Opinioni

Nomadelfia e Loppiano. Uno stimolo a promuovere città o quartieri senza periferia

Mimmo Muolo venerdì 11 maggio 2018

Loppiano ha circa 850 abitanti, Nomadelfia poco più di 300. Pochi per definirle «città» secondo i canoni classici. Ma più che sufficienti per eleggerle – come ha fatto ieri il Papa – a paradigma di «città senza periferie» (la prima) e di «realtà profetica che si propone di realizzare una nuova civiltà, attuando il Vangelo come forma di vita buona e bella» (la seconda). C’è infatti anche questa chiave di lettura a legare la doppia visita di Francesco nelle due comunità rispettivamente fondate da Chiara Lubich e da don Zeno Saltini. Un itinerario nell'idea stessa di agglomerato urbano secondo la visione cristiana. La città, del resto, accompagna da millenni la storia dell’uomo. Non solo luogo di una complessa stratificazione architettonica ed urbanistica, sociologica ed economica, ma anche e soprattutto riflesso dell’antropologia che guidandone la fondazione, la crescita e l’evoluzione, sfocia inevitabilmente in quella domanda di senso che ha il suo culmine nel rapporto con Dio.

Non è un caso che sia proprio il cristianesimo a portare fino in fondo la questione-città. Nella Scrittura, infatti, la parabola umana ha il suo alfa in un giardino e l’eterno omega proprio in un agglomerato urbano: «Vidi anche la città santa, la nuova Gerusalemme, scendere dal cielo, da Dio, pronta come una sposa adorna per il suo sposo», scrive l’apostolo Giovanni nell'Apocalisse. È la descrizione della città perfetta, quella in cui l’amore in atto è l’unica legge. L’escatologia, dunque, si aggiunge alle altre componenti per così dire 'orizzontali', illuminandole di una luce di verità, che si fa anche necessario 'dover essere' rispetto a un 'essere' spesso lontano anni luce dal suo modello.

Che cosa associamo infatti più immediatamente all'idea di città nel nostro mondo contemporaneo? La realtà di megalopoli disumanizzate e disumanizzanti, dove a prevalere sono le singole solitudini, o la composizione armoniosa delle diverse identità in corpi intermedi che si chiamano famiglia, reti civiche e parti sociali? Lo squilibrio tra centri-cornucopia, sfavillanti di ricchezza, e banlieue degradate o lo scambio fecondo di una 'carità in uscita' che abbatte i ghetti, diventando progetto politico di integrazione? La cronaca di tutti i giorni sposta il pendolo, purtroppo, sui primi termini delle alternative proposte e ci consegna un’immagine di città di volta in volta 'jungla d’asfalto', realtà inquinata e inquinante, luogo più vicino alle veterotestamentarie Sodoma e Gomorra, che non alla già ricordata Gerusalemme celeste.

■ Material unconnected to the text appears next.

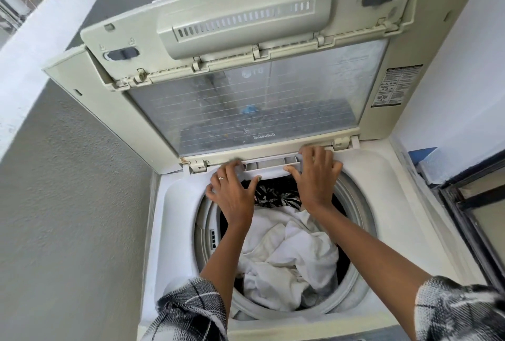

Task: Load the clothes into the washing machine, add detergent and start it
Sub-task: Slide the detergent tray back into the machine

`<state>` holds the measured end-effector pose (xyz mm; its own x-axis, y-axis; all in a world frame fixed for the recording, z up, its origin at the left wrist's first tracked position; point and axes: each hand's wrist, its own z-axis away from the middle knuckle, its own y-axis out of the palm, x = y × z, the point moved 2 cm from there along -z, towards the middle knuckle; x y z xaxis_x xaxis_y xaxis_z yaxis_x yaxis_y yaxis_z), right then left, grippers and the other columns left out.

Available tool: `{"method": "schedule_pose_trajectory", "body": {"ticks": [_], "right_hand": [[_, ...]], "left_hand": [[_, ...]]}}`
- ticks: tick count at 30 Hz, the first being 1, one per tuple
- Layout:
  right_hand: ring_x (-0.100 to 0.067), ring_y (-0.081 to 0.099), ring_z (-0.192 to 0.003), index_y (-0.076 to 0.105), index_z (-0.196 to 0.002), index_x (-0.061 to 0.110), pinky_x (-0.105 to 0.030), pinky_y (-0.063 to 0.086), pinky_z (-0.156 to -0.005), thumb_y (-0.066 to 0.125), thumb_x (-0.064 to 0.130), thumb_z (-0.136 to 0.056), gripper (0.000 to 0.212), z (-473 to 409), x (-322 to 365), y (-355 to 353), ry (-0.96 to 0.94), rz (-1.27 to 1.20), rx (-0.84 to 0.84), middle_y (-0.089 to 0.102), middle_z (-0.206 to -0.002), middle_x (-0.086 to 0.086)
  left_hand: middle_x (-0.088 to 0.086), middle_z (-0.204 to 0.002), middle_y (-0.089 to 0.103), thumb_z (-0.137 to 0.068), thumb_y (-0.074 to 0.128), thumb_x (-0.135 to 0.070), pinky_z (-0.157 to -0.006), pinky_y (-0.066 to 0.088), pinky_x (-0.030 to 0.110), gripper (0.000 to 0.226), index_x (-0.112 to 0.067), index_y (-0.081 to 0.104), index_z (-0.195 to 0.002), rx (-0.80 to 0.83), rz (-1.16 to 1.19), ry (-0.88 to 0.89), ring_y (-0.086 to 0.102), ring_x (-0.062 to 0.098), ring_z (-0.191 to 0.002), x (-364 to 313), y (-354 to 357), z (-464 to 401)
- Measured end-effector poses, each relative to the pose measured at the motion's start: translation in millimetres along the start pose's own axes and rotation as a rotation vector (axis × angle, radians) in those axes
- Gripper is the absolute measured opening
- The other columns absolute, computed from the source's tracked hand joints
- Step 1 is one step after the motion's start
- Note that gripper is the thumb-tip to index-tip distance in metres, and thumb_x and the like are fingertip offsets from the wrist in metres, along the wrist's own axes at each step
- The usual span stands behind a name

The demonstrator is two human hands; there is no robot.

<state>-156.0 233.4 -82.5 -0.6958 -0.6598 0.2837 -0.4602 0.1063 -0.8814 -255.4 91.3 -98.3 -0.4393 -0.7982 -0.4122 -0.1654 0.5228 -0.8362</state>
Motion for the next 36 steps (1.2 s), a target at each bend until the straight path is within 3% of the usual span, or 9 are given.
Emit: {"method": "schedule_pose_trajectory", "body": {"ticks": [3, 7, 10, 13, 20, 28, 36], "right_hand": [[-0.025, 0.055, -0.091, 0.058, -0.106, 0.016, -0.040, 0.041, -0.076, 0.079, 0.046, -0.066, 0.055, -2.2, -3.6, 0.4, -0.166, 0.095, 0.010, 0.058, -0.102, -0.005], [-0.024, 0.056, -0.094, 0.059, -0.109, 0.016, -0.039, 0.043, -0.081, 0.082, 0.042, -0.061, 0.059, -1.3, -6.5, 2.7, -0.260, 0.171, 0.015, 0.059, -0.105, -0.003], [-0.021, 0.056, -0.089, 0.060, -0.098, 0.019, -0.033, 0.042, -0.080, 0.085, 0.033, -0.058, 0.049, -8.0, -5.1, 0.6, -0.271, 0.213, -0.013, 0.058, -0.095, 0.001], [-0.021, 0.056, -0.085, 0.060, -0.091, 0.018, -0.032, 0.042, -0.079, 0.085, 0.038, -0.055, 0.049, -14.2, -4.6, 0.6, -0.303, 0.195, -0.003, 0.057, -0.089, 0.001], [-0.021, 0.056, -0.079, 0.061, -0.086, 0.016, -0.032, 0.042, -0.074, 0.086, 0.033, -0.054, 0.044, -19.1, -5.8, 6.8, -0.285, 0.136, -0.030, 0.057, -0.083, 0.001], [-0.022, 0.057, -0.074, 0.062, -0.080, 0.015, -0.031, 0.046, -0.069, 0.086, 0.027, -0.054, 0.037, -22.7, -5.9, 9.4, -0.299, 0.126, -0.085, 0.058, -0.077, 0.000], [-0.025, 0.057, -0.080, 0.062, -0.088, 0.014, -0.035, 0.047, -0.073, 0.084, 0.029, -0.062, 0.037, -13.3, -1.2, 0.4, -0.211, 0.136, 0.014, 0.058, -0.086, -0.005]], "left_hand": [[-0.005, -0.124, 0.058, -0.063, 0.075, -0.058, -0.089, 0.038, 0.048, 0.069, -0.026, 0.055, -0.121, 0.000, -0.013, 0.194, 0.045, 0.020, -0.115, -7.4, -0.6, -0.8], [-0.006, -0.125, 0.057, -0.054, 0.081, -0.055, -0.092, 0.037, 0.048, 0.081, -0.028, 0.051, -0.124, 0.048, -0.074, 0.254, 0.049, 0.022, -0.118, -9.3, 6.3, -3.5], [-0.005, -0.119, 0.059, -0.059, 0.079, -0.054, -0.093, 0.026, 0.040, 0.074, -0.030, 0.047, -0.121, 0.020, -0.096, 0.275, 0.047, 0.021, -0.116, -7.6, 10.9, -8.1], [-0.007, -0.117, 0.059, -0.061, 0.076, -0.053, -0.089, 0.023, 0.039, 0.066, -0.032, 0.050, -0.117, -0.015, -0.105, 0.306, 0.041, 0.018, -0.115, -4.2, 13.7, -10.7], [-0.008, -0.109, 0.062, -0.057, 0.083, -0.045, -0.083, 0.038, 0.046, 0.060, -0.032, 0.053, -0.108, -0.032, -0.087, 0.310, 0.042, 0.017, -0.110, -3.8, 17.7, -16.0], [-0.003, -0.099, 0.063, -0.060, 0.083, -0.041, -0.081, 0.042, 0.046, 0.057, -0.029, 0.049, -0.103, -0.091, -0.096, 0.337, 0.042, 0.018, -0.104, -6.2, 18.5, -16.9], [-0.001, -0.101, 0.059, -0.065, 0.074, -0.053, -0.088, 0.026, 0.039, 0.052, -0.024, 0.055, -0.104, -0.039, -0.138, 0.365, 0.042, 0.019, -0.103, -4.4, 11.7, -15.6]]}}
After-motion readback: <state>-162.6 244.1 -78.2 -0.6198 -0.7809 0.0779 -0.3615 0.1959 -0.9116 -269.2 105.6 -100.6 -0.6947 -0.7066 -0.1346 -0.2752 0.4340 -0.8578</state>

Perciò il viaggio di Francesco a Loppiano e Nomadelfia assume anche il significato di un ribaltamento di prospettiva nel modo di sentire e vivere la realtà. Il tutto in perfetta continuità con il suo magistero sulle periferie e con altre sue visite a quartieri simbolo come il Corviale di Roma, Scampia a Napoli, Case Bianche a Milano. Nelle due comunità site in Toscana l’accento va infatti su una convivenza che è fatta di «dialogo» e «prossimità», di composizione sinfonica delle differenze, di aiuto reciproco, di sviluppo sostenibile, di economia di comunione, di sapere e lavoro che si richiamano e si alimentano a vicenda. Sono i prototipi di «città senza periferia», o, se si vuole, di comunità capaci di mettere in comune e condividere i propri beni, che il Pontefice pone oggi sotto gli occhi di tutti (il riferimento è al famoso brano degli Atti degli Apostoli, citato dal Papa proprio a Nomadelfia).

Solo un ideale e come tale irrealizzabile in metropoli che contano non centinaia ma talvolta milioni di abitanti? In realtà quella di Papa Francesco vale come indicazione di una direzione di marcia. Non facile, ma neppure impossibile da attuare. A partire dai nostri condomini, che hanno meno abitanti di Loppiano e Nomadelfia, ma che sono talvolta più velenosi di una turbolenta periferia; passando per la politica, più incline agli interessi di parte che non al perseguimento del bene comune; per finire a ognuno di noi che verso la Gerusalemme celeste siamo non solo incamminati, ma anche chiamati ad anticiparla in tutti i modi umanamente possibili, promuovendo città (o almeno quartieri) senza periferia.